Singles from The Rip Tide
- "East Harlem / Goshen" Released: June 3, 2011;

= The Rip Tide =

The Rip Tide is the third studio album by the American indie folk band Beirut, released on August 30, 2011.

The album debuted at No. 88 on the Billboard 200, and peaked at No. 80 a month later. The album has sold 93,000 copies in the US as of August 2015. The album has received mostly positive reviews.

==Recording==
Beirut's Zach Condon decided to write the album after a rough tour in Brazil, where he suffered a perforated eardrum and was involved in a stage invasion. Unlike previous Beirut albums, The Rip Tide was more reflective of places closer to home; for example, the song "Santa Fe" was a homage to Condon's hometown.
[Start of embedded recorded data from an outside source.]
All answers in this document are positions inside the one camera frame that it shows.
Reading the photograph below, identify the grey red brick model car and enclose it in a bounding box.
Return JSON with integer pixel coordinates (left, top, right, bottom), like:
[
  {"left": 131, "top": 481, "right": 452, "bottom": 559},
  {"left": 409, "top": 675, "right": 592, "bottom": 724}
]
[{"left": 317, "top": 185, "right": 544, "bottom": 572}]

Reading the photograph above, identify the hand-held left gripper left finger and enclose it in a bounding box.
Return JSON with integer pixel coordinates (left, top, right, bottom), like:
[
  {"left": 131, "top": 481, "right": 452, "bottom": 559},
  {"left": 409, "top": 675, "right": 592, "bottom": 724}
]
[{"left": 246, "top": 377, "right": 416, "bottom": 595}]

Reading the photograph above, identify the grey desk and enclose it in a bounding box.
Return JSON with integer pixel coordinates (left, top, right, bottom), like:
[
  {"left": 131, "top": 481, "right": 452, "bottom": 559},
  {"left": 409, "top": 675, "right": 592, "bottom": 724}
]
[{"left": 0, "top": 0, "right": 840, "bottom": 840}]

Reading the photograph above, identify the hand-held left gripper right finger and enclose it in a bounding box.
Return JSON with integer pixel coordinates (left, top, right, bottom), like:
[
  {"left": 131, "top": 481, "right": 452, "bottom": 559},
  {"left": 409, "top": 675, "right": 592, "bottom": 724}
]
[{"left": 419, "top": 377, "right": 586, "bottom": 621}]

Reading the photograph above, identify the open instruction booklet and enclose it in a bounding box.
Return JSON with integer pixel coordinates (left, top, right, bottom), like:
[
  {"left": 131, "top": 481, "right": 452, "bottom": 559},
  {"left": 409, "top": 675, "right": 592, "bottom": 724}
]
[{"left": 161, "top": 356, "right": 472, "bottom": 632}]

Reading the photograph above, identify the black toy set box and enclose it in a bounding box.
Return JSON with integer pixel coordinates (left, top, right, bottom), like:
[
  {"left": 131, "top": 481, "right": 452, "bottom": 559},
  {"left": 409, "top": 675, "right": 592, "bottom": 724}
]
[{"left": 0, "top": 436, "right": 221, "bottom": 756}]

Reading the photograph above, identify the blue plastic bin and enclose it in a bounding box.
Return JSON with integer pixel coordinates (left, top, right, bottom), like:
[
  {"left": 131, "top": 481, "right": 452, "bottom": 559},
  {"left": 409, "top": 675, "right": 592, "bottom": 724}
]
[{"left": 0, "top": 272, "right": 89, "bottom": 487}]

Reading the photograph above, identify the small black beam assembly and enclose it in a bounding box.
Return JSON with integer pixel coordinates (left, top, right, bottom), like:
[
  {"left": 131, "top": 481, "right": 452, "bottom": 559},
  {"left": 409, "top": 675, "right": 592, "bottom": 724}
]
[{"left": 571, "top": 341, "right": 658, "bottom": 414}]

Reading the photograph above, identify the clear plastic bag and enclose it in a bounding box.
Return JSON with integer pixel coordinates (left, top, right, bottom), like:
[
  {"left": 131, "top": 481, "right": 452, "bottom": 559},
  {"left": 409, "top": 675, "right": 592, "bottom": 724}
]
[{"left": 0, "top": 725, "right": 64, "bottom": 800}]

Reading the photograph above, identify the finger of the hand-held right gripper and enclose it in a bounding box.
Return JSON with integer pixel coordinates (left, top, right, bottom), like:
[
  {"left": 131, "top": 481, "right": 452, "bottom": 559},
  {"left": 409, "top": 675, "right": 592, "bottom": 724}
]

Condon reflected on that, saying "The vagabond thing – that was a teenage fantasy that I lived out in a big way. Music, to me, was escapism. And now I'm doing everything that is the opposite [of that] in my life. I'm married. I've got a house. I've got a dog. So it felt ridiculous, the narrative of what my career was supposed to be, compared to what I was actually trying to attempt in my life."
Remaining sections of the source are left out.